Mas qual teria sido o equívoco? Quem optou por prévias foi ela. Foi ela que disse que, se não houvesse prévias, recorreria para o cumprimento do estatuto. Quem optou por essa via foi a senadora, provavelmente ela estava segura de que ganharia. E não ganhou. Quem pediu esse método não fui eu. Aliás, me esforcei para que esse método fosse diferente. Na discussão interna do partido, defendi orientação do diretório nacional para que definíssemos isso em encontro. Ate o dia 30 de março, como foi pactuado na presença do presidente nacional do partido, não fiz campanha, diferente da minha concorrente. E no dia 18 de abril fizemos as prévias.
Ela também critica o papel do diretório nacional na realização das prévias. Como o senhor avalia a participação do diretório nacional nessas discussões?
O diretório nacional julgou aquilo que considerava oportuno julgar. Como não houve entendimento anterior, como a senadora não aceitou outra via, o tempo todo ela dizia “ou sou candidata ao Senado, ou não sou candidata a nada”. Quem acompanhou viu, de janeiro pra cá, que essa afirmação foi constante. Qualquer outra possibilidade só dependia de uma flexão da minha parte.
Esse tipo de disputa interna não é ruim para o PT?
Mas será que é só no Partido dos Trabalhadores que tem esse tipo de situação? Vocês mesmos têm acompanhado disputas em outros partidos.

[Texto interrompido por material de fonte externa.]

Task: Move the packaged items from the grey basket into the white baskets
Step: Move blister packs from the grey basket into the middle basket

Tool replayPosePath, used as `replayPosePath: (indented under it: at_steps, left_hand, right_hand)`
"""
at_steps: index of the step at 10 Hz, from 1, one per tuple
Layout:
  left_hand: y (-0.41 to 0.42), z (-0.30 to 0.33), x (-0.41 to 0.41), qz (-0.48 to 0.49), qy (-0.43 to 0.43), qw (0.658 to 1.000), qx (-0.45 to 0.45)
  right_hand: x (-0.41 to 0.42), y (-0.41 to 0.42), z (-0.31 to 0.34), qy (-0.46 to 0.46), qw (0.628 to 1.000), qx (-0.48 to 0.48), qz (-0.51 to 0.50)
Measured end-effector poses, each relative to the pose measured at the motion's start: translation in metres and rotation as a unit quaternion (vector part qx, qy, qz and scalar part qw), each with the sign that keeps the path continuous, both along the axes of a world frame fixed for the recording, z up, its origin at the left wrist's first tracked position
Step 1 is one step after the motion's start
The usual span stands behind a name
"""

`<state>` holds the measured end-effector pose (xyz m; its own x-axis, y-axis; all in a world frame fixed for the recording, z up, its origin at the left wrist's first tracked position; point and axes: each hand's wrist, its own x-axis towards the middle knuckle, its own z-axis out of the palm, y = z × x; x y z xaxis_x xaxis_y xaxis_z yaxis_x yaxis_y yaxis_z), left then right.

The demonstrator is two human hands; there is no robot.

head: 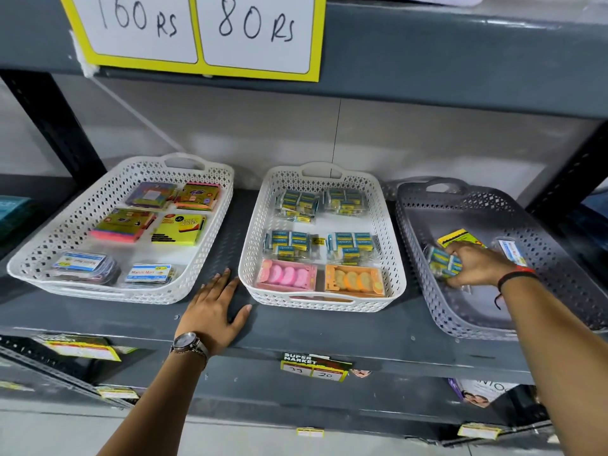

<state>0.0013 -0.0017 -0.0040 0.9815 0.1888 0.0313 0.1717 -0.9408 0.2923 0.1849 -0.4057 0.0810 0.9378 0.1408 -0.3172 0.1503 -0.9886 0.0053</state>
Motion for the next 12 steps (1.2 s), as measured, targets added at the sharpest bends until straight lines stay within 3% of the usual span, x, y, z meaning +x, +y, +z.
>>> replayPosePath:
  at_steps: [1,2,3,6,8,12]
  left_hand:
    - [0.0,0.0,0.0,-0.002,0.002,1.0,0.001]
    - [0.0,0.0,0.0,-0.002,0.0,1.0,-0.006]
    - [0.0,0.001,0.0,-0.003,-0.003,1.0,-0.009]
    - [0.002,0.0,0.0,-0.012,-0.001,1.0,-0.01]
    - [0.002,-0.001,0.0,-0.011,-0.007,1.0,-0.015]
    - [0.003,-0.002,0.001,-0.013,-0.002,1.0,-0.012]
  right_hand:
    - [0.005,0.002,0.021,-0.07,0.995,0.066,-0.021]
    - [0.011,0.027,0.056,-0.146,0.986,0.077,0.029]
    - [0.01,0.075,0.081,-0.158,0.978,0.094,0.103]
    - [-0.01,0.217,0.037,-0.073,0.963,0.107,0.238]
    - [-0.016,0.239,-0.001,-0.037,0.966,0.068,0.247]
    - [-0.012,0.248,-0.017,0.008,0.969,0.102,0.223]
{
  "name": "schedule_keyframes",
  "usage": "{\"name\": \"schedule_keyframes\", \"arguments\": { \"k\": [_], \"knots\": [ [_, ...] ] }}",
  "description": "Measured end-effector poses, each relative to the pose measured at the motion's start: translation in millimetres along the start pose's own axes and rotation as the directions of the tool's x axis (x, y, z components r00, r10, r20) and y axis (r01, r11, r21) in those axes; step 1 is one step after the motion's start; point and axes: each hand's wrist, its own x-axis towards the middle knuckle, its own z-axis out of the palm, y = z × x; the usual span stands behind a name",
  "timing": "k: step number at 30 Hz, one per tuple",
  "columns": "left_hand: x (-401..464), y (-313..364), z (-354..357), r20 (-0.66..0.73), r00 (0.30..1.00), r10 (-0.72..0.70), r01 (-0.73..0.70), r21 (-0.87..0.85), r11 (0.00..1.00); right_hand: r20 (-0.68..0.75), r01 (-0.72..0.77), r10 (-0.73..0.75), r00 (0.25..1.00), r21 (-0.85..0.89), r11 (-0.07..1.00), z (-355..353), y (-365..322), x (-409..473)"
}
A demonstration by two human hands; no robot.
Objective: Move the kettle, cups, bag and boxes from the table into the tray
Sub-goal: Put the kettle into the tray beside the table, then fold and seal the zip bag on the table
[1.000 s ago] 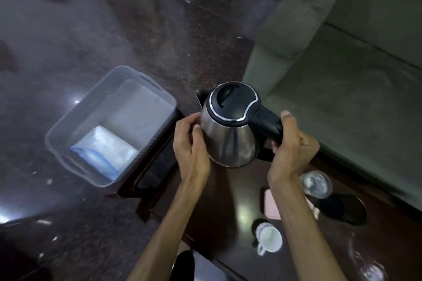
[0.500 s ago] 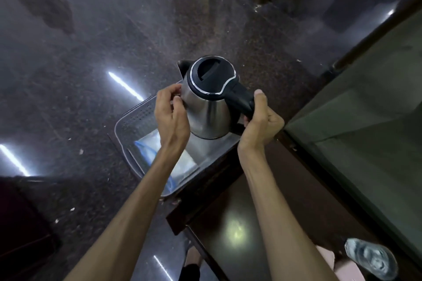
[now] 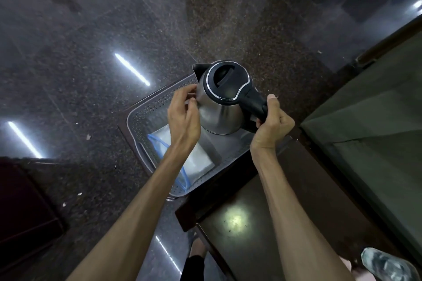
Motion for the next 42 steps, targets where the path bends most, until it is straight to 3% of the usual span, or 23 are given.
{"name": "schedule_keyframes", "arguments": {
  "k": [5,7,10,12,14,17,21,25,28,30,34,37,42],
  "knots": [
    [-8.4,0.7,-2.0,-0.001,1.0,-0.011,0.011,0.018,1.0,0.041,-0.032,0.036,0.999,-0.088,0.996,-13.0,-0.2,-2.1],
    [-14.2,1.4,-2.2,-0.035,0.999,-0.026,0.027,0.024,0.999,-0.039,-0.014,0.008,0.999,-0.151,0.988,-19.5,-5.9,-6.9],
    [-29.3,0.7,-3.9,-0.09,0.993,-0.08,0.08,-0.004,0.997,-0.278,0.061,-0.128,0.952,-0.237,0.97,-31.7,-13.1,-23.8],
    [-45.2,-1.7,-7.8,-0.14,0.982,-0.128,0.126,-0.021,0.992,-0.301,0.077,-0.158,0.94,-0.265,0.961,-37.0,-14.4,-42.6],
    [-62.4,-5.0,-13.4,-0.17,0.971,-0.168,0.166,-0.029,0.986,-0.182,0.063,-0.122,0.976,-0.303,0.951,-36.9,-10.0,-64.7],
    [-84.0,-12.2,-27.8,-0.217,0.953,-0.213,0.211,-0.032,0.977,0.139,0.077,-0.014,0.99,-0.457,0.886,-24.5,3.9,-94.9],
    [-103.5,-20.9,-53.7,-0.335,0.916,-0.223,0.226,-0.029,0.974,0.56,0.377,0.101,0.823,-0.67,0.639,2.0,27.5,-117.1],
    [-109.5,-29.5,-74.9,-0.386,0.893,-0.231,0.248,-0.005,0.969,0.676,0.606,0.128,0.726,-0.716,0.348,21.5,51.2,-127.3],
    [-108.7,-31.1,-81.0,-0.359,0.894,-0.268,0.288,0.004,0.958,0.704,0.67,0.172,0.689,-0.71,0.218,27.6,59.6,-126.8],
    [-107.7,-30.3,-82.2,-0.327,0.897,-0.297,0.318,0.011,0.948,0.681,0.631,0.196,0.706,-0.73,0.265,28.3,56.0,-122.9],
    [-108.4,-20.4,-77.4,-0.241,0.92,-0.31,0.338,0.086,0.937,0.493,0.323,0.106,0.864,-0.703,0.633,16.9,25.8,-113.7],
    [-113.3,3.1,-63.1,-0.171,0.923,-0.345,0.353,0.017,0.936,0.383,0.053,0.195,0.903,-0.55,0.833,-9.9,-7.7,-103.4],
    [-145.6,60.6,-26.0,-0.046,0.977,-0.207,0.196,-0.175,0.965,0.26,-0.255,0.331,0.907,-0.286,0.924,-81.1,-56.2,-93.1]
  ]
}}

A diferença é que, no PT, boa parte dos seus colegas utiliza a expressão racha ou crise profunda. Quando se trata de outros partidos, os termos são mais amenos. No PSB não tem problemas? No PMDB, no PSDB, no Democratas, não tem problema? Isso é próprio da vida partidária e da democracia.
O senhor teme que essa disputa interna prejudique a candidatura de Dilma Rousseff em Mato Grosso?
Eu farei o possível para que isso não ocorra. E, pelo que li, a senadora também o fará.
Há possibilidade de reconciliação até as eleições?
Da minha parte, estou disposto a qualquer tipo de pactuação interna. Porque, repito, não tenho nenhum ódio ou ressentimento, minha consciência é tranquila com a lealdade ao PT, à trajetória do Partido dos Trabalhadores. Não cassei a oportunidade de ninguém, ninguém que é hoje portador de um mandato é naturalmente portador do próximo mandato. Isso aí é um raciocínio rigorosamente inaceitável na prática democrática. O tempo da dinastia já passou. Acho que a serenidade convém a todos nós. A senadora disse que está refletindo sobre a possibilidade de aceitar ou não participar do processo eleitoral. Desejo que até o dia da convenção, 26, que ela faça essa reflexão com serenidade. Desejo muito. E que, depois da convenção, ela esteja engajada na campanha com o êxito que o PT merece, a sociedade brasileira deseja e ela manifesta ser o dela também.